- **EXERCISE DESCRIPTION**
Reproduce word for word the lines between those holding "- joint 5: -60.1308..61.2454" and "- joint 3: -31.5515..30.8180", inclusive, and nothing else from the data below.

- **PROVIDED DATA**
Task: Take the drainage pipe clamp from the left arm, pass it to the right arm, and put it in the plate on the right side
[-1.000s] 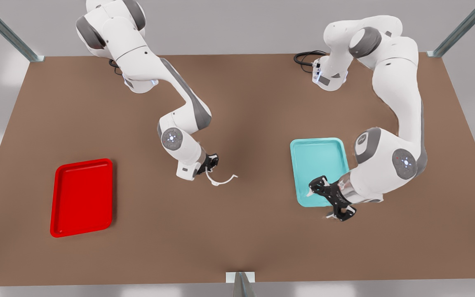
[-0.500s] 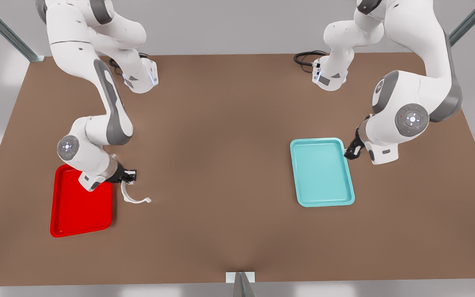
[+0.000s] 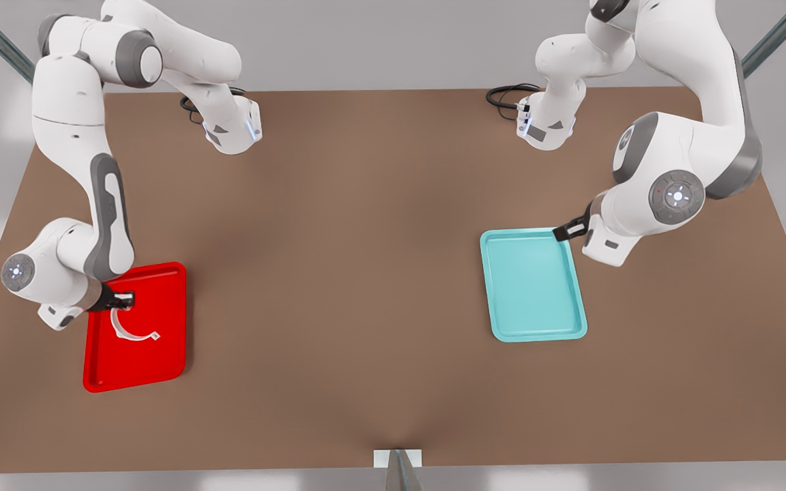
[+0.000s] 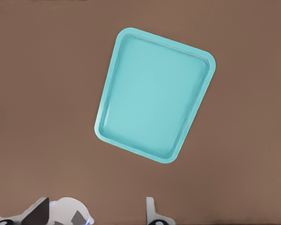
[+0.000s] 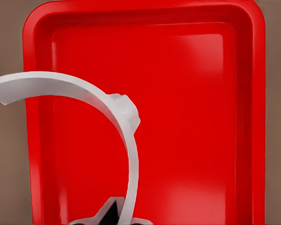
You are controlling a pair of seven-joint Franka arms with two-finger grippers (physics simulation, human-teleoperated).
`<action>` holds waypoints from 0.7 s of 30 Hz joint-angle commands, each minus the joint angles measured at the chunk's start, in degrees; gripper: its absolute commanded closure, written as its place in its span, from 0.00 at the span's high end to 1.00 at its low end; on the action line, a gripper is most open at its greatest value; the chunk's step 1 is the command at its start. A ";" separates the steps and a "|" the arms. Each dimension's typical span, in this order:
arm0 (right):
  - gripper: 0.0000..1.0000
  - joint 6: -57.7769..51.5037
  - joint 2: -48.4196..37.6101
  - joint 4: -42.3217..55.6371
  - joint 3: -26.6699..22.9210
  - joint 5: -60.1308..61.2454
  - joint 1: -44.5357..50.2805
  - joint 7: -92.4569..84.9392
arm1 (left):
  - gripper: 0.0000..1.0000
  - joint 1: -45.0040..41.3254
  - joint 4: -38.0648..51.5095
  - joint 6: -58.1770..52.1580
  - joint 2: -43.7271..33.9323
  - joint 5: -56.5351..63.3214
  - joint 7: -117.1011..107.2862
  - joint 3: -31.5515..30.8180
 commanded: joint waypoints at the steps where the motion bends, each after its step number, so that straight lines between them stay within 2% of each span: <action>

- **EXERCISE SOLUTION**
  - joint 5: -60.1308..61.2454
  - joint 1: -44.5357..50.2805
  - joint 7: -92.4569..84.9392
arm1 (left):
  - gripper: 0.0000..1.0000
  - joint 1: -45.0040..41.3254
  - joint 4: -38.0648..51.5095
  - joint 6: -58.1770..52.1580
  - joint 2: -43.7271..33.9323
  - joint 5: -56.5351..63.3214
  - joint 7: -117.1011..107.2862
  - joint 3: -31.5515..30.8180

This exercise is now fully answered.